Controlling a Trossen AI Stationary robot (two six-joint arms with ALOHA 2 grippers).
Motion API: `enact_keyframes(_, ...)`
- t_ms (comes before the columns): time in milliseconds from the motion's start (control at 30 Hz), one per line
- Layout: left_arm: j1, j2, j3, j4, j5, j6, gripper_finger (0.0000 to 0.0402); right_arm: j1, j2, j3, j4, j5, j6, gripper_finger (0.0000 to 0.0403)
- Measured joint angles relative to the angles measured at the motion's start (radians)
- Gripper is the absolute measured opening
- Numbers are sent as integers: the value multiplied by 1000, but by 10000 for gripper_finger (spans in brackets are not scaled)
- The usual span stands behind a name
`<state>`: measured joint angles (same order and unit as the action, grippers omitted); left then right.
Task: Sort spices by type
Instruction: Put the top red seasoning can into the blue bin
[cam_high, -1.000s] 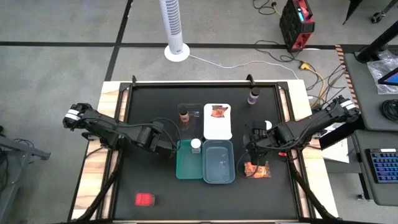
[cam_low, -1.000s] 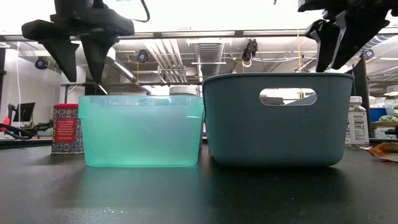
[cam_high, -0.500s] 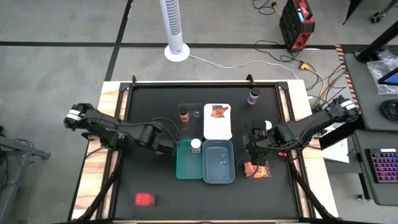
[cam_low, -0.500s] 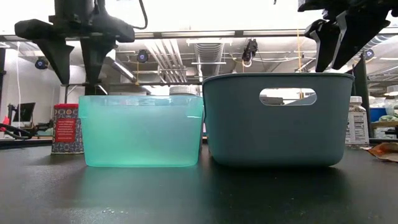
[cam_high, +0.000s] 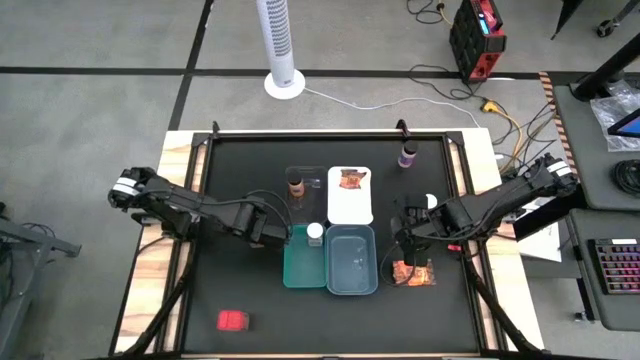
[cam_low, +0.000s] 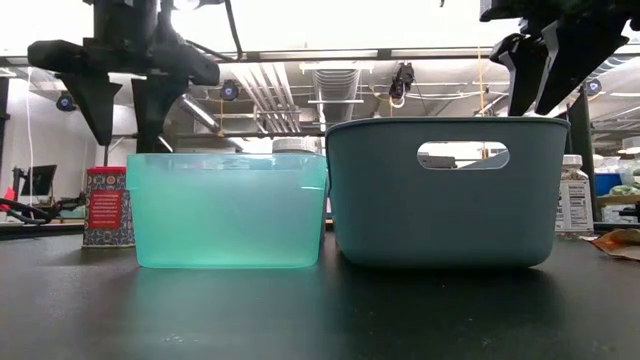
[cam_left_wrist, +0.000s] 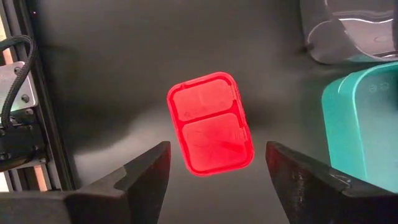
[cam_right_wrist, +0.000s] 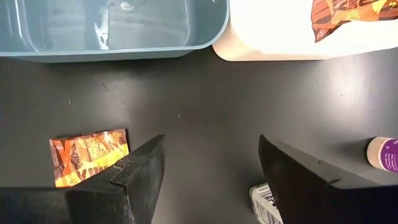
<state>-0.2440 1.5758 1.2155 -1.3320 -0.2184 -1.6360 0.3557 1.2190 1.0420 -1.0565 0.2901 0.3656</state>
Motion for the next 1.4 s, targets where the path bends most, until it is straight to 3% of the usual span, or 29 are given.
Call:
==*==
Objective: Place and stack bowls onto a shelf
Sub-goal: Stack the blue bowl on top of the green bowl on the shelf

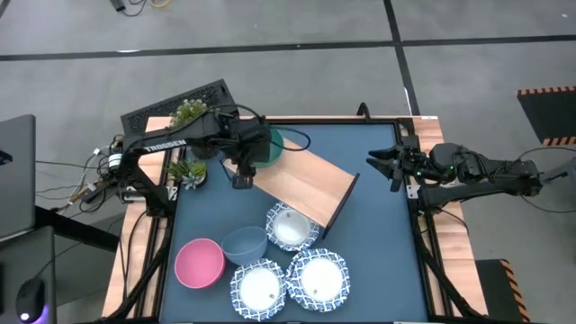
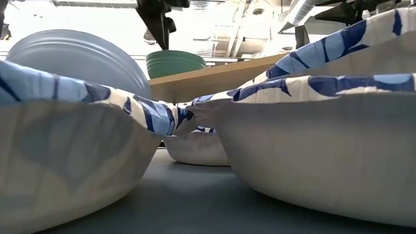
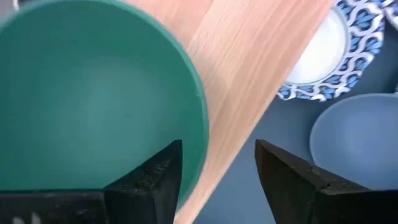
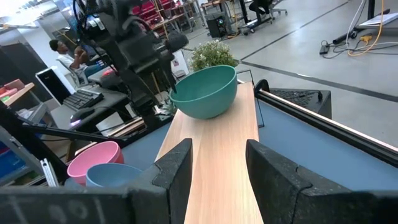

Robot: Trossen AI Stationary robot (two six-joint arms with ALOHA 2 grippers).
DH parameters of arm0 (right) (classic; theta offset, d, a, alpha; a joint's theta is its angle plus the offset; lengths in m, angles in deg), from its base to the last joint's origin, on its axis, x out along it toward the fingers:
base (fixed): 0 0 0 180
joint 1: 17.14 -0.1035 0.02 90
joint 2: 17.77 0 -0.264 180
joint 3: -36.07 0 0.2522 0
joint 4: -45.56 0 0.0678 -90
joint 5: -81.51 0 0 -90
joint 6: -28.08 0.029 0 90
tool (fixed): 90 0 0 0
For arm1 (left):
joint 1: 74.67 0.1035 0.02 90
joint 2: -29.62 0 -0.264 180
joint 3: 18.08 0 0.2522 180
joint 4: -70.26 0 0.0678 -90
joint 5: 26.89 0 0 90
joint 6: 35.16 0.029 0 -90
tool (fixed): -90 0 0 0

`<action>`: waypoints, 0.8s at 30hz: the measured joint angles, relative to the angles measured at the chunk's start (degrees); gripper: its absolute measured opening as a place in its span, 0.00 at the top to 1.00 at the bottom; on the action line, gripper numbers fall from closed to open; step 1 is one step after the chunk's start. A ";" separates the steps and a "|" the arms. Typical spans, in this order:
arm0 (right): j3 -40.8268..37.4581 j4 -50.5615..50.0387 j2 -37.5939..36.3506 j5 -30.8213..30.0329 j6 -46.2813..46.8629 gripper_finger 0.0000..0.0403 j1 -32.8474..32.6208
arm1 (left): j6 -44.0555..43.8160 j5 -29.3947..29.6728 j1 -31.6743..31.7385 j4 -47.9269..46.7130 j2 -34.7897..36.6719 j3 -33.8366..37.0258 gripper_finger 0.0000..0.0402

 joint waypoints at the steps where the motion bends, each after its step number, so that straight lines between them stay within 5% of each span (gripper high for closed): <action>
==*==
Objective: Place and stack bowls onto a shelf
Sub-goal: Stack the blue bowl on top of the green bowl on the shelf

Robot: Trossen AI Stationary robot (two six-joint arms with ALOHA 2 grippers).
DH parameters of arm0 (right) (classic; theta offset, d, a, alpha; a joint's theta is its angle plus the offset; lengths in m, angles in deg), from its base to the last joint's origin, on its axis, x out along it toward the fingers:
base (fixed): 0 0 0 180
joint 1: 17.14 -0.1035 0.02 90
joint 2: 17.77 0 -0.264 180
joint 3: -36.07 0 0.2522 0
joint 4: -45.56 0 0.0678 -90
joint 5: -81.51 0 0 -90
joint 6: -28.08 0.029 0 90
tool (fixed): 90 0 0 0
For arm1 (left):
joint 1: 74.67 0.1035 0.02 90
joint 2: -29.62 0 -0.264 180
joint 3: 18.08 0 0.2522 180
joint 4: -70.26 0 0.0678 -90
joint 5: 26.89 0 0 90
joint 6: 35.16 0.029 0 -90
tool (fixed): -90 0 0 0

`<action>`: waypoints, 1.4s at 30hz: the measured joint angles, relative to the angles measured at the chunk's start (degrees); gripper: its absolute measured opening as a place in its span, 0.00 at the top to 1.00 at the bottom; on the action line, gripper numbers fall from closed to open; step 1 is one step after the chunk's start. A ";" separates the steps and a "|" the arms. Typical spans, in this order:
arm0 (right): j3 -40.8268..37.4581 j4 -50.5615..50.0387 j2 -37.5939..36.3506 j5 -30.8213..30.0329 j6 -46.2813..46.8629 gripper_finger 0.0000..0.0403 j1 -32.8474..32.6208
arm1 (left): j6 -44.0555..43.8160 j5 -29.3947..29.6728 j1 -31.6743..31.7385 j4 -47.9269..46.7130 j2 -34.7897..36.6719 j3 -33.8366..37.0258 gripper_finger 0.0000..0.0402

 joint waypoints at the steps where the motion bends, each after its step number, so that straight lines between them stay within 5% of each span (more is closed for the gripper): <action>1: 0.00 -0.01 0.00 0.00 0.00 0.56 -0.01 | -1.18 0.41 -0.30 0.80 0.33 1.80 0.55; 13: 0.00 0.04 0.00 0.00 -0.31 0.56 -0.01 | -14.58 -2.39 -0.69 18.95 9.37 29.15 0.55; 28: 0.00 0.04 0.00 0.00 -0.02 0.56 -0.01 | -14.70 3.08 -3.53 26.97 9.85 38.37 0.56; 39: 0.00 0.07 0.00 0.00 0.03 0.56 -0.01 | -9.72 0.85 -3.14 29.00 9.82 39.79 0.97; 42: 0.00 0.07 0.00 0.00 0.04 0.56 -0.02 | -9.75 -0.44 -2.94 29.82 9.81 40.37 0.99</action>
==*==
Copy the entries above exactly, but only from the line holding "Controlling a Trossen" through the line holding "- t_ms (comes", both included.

Controlling a Trossen AI Stationary robot (two six-joint arms with ALOHA 2 grippers).
Motion API: `enact_keyframes(_, ...)`
- t_ms (comes before the columns): time in milliseconds from the motion's start (control at 30 Hz), one per line

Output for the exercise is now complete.